Досточтимый Владыка, возлюбленный о Господе Брат, от Креста исходит спасение, сила и радость Божественной любви. Ваше письмо растрогало и обрадовало меня. Я прочел его Святому Отцу, который с отеческой любовью просил еще раз передать Вам Его благословение — Вам лично и всем душам, живущим в столь любимой России.
Церковь, таинственное Тело Христово, Его Невёста, готовящая чад Вечного Отца к вхождению в Небесное Отечество, со всех концов вселенной возносит свои молитвы, прося избавить от всякого искушения и даровать обильные благости тем, кто среди страданий твердо стоит и совершенствуется в вере и любви.

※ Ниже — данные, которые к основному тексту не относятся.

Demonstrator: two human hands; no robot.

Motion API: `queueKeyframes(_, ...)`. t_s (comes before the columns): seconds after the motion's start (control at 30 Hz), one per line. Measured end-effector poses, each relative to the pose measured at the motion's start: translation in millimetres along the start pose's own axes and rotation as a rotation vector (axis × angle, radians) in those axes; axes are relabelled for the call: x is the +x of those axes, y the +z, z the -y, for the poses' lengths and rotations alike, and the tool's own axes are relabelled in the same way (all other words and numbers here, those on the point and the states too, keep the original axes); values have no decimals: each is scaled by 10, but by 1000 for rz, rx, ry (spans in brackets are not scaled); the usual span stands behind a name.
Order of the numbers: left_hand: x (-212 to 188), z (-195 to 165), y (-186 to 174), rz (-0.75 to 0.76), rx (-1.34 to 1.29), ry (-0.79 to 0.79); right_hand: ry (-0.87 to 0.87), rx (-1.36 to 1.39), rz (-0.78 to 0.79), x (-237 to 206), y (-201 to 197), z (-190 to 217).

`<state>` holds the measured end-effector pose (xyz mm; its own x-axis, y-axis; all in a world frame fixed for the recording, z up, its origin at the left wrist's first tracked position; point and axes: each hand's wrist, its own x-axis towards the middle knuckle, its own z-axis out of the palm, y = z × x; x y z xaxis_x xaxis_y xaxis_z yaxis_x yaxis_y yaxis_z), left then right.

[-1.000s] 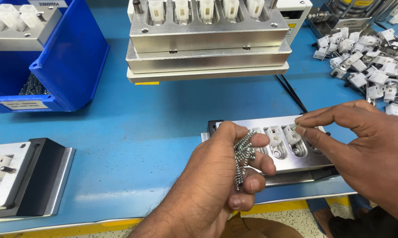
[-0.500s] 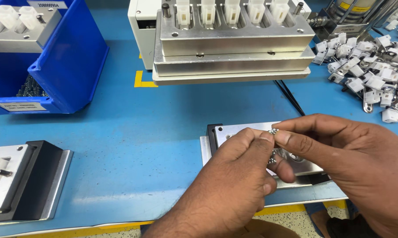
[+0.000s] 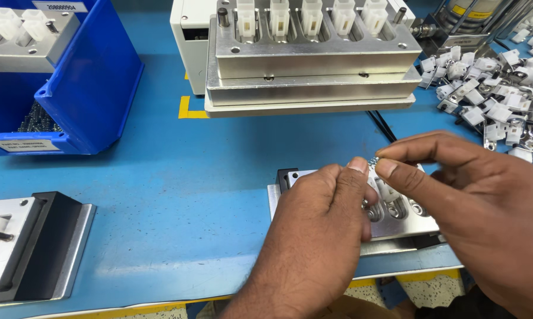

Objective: The person takes metal springs from a blue parts bin and inserts them into white plastic housings seated in an aluminum fixture, then picks white plastic covers and presses them onto the spring-loaded housings, working on one housing at a time along the fixture.

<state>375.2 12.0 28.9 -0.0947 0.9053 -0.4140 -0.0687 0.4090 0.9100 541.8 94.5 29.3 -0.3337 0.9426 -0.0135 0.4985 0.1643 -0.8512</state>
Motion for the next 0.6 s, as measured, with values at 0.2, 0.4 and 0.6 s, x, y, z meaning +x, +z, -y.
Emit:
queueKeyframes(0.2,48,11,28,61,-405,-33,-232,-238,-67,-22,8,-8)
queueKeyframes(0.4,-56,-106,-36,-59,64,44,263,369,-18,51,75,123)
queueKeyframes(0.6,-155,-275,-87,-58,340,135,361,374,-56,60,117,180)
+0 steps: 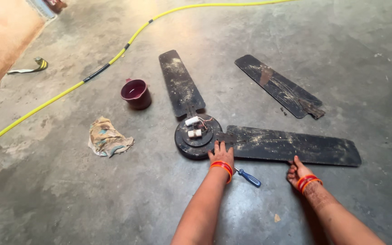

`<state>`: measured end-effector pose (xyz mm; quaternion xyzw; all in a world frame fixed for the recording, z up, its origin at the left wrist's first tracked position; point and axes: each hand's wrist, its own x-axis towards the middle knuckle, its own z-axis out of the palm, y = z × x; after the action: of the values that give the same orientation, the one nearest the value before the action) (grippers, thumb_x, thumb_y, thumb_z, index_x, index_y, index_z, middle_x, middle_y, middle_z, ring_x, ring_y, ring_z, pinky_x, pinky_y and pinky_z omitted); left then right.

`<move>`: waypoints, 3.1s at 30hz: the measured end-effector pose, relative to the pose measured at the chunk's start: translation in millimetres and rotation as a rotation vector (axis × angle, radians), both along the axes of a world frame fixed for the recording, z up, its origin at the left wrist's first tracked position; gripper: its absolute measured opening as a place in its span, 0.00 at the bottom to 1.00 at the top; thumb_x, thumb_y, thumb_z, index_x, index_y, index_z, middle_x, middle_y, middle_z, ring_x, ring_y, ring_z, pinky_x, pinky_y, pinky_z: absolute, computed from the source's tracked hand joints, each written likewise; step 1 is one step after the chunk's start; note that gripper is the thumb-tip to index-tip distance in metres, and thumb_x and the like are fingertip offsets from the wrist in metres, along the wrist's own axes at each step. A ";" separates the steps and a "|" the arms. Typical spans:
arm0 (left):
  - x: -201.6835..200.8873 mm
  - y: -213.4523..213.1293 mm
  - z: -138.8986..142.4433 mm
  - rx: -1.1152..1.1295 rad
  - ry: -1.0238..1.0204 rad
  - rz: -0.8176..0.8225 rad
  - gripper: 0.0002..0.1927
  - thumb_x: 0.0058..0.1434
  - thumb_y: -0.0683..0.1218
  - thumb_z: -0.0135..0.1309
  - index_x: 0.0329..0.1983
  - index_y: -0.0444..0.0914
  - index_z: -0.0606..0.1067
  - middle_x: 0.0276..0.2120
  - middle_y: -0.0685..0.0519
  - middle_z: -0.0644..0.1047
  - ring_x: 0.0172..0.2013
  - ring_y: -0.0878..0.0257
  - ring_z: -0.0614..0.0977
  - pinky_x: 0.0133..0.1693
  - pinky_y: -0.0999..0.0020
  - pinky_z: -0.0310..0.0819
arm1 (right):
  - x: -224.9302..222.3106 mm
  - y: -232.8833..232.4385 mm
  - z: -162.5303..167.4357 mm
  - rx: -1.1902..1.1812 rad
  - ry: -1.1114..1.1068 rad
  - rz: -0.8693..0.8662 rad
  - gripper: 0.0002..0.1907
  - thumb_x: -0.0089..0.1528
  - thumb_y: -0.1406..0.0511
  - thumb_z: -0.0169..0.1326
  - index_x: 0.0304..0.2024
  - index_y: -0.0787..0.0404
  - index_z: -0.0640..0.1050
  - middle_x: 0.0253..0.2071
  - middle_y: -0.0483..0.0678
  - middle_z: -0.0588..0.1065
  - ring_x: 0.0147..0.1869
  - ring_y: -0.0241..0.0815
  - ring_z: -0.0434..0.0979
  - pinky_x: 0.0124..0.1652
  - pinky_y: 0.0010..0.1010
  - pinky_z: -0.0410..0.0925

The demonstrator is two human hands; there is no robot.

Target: The person sits on the floor servicing a disassembled ceiling fan. They use a screwdriver to unscrew a blade from the motor hub, detach and reposition the blades, and work on the motor housing with their hands, with a cloth and a cup of liquid nearby.

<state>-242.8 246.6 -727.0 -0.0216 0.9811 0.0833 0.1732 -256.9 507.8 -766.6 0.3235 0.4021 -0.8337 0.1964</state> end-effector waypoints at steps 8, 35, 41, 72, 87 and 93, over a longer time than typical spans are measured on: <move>-17.6 4.2 -11.6 -0.062 -0.055 -0.037 0.52 0.50 0.60 0.69 0.75 0.45 0.57 0.75 0.44 0.50 0.76 0.45 0.45 0.69 0.38 0.46 | -18.1 17.3 -7.7 0.097 0.189 -0.083 0.14 0.69 0.60 0.53 0.33 0.52 0.63 0.23 0.39 0.61 0.25 0.32 0.60 0.24 0.26 0.55; -58.5 200.6 -68.9 1.161 -0.101 0.464 0.12 0.70 0.48 0.50 0.47 0.38 0.80 0.36 0.50 0.81 0.36 0.64 0.79 0.40 0.66 0.73 | -49.1 128.9 -30.2 0.454 0.141 -0.154 0.14 0.66 0.51 0.60 0.41 0.50 0.73 0.32 0.41 0.74 0.27 0.40 0.66 0.29 0.33 0.62; -77.6 217.4 -87.3 0.894 -0.087 0.233 0.18 0.66 0.51 0.57 0.56 0.40 0.76 0.43 0.45 0.80 0.44 0.54 0.81 0.47 0.61 0.74 | -60.8 169.5 -38.9 1.186 0.048 0.253 0.30 0.67 0.46 0.59 0.38 0.70 0.78 0.34 0.53 0.76 0.35 0.43 0.72 0.40 0.38 0.68; -128.5 160.0 -104.7 0.177 -0.020 -0.009 0.57 0.49 0.42 0.70 0.77 0.46 0.50 0.72 0.43 0.55 0.71 0.43 0.58 0.62 0.29 0.57 | -208.6 7.9 -86.0 1.731 1.046 0.288 0.19 0.66 0.72 0.53 0.60 0.64 0.77 0.61 0.58 0.72 0.64 0.62 0.68 0.63 0.45 0.65; -122.5 148.4 -90.5 0.278 -0.040 0.010 0.71 0.36 0.48 0.79 0.77 0.42 0.44 0.75 0.47 0.53 0.74 0.47 0.55 0.66 0.36 0.55 | -166.7 -7.7 -70.4 1.643 1.182 0.723 0.28 0.66 0.64 0.50 0.66 0.70 0.67 0.72 0.63 0.62 0.76 0.63 0.56 0.70 0.45 0.55; -106.3 130.2 -113.8 0.359 0.041 -0.066 0.59 0.42 0.49 0.75 0.73 0.38 0.52 0.73 0.44 0.55 0.73 0.49 0.54 0.69 0.47 0.52 | -129.6 -16.2 -56.7 1.834 1.225 0.634 0.23 0.63 0.66 0.52 0.62 0.61 0.71 0.70 0.61 0.64 0.73 0.63 0.60 0.69 0.49 0.57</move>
<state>-349.0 376.8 -840.9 0.0437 0.9540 0.2516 0.1571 -386.5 491.6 -823.4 -0.2312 0.9497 -0.1573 -0.1408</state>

Когда бывшим с Петром казалось, что лов неудачен, к ним в лодку вошел Иисус, велел плыть дальше от берега — due in altum! (отплыви на глубину) — и чудесный улов, при помощи товарищей, наполнил лодки. Иисус при этом находился в лодке Петра, но и бывшие в другой лодке трудились, слушая Его повеления. Все были едины — все, и Петр, наиболее остро ощутивший в тот миг свою греховность, услышал слова Божия благоволения к себе: не бойся. (Лк. 5, 10).
После этого они последовали за Иисусом, который доверил блюсти единство Собора апостолов — ut sint unum — Петру, оставаясь при этом Невидимым Главой этого Собора; Иисус всегда присутствует в Церкви, но сокровенно, окормляя верных через Собор апостолов, подлинным признаком истинности которого — в условиях соперничества между людьми — было присутствие Петра (Мк. 1, 36; Лк. 9, 32; Деян. 2, 14).
С радостью присоединяюсь я к вашим молитвам. Зная кое-что о ваших совместных делах с монсеньором Невё — любовь которого к России столь прекрасно отражает отношение к ней Святого Отца — прошу не забывать обо мне в ваших молитвах. Примите, дорогой Владыка, выражения моей искренней любви...clxxxiii
Если приведенные выше планы монсеньора д'Эрбиньи относительно избрания русского патриарха показались нам совершенно несерьезными, то мы не можем не восхищаться богословскими построениями епископа, сформулированными в этом письме. Единственным Невидимым Главой Церкви является Христос, а Петр с Собором апостолов, являющимся таковым только в единении с Ним, является видимым вождем. Эти экклезиологические рассуждения д'Эрбиньи во многом предвосхищают постановления II Ватиканского Собора (см. конституцию "Lumen Gentium", гл. III, с. 22—23).
7 ноября 1932 года Невё отправил в Рим два письма Варфоломея: Пию XI, в котором Ремов благодарил папу за посланное ему собственноручное благословение, и послание монсеньору д'Эрбиньи. Чувствуя глубокую признательность к этому прелату, Варфоломей собрал для д'Эрбиньи большую подборку богослужебных книг, которые Невё обещал переслать в Рим через посла короля Италии Аттолико. Невё собирался адресовать эту посылку монсеньору Джоббе, поскольку к нему в итальянском посольстве относились лучше, чем к д'Эрбиньи. В следующей депеше Невё отправил в Рим исповедание веры Варфоломея, которое было получено в понедельник, 14 ноября.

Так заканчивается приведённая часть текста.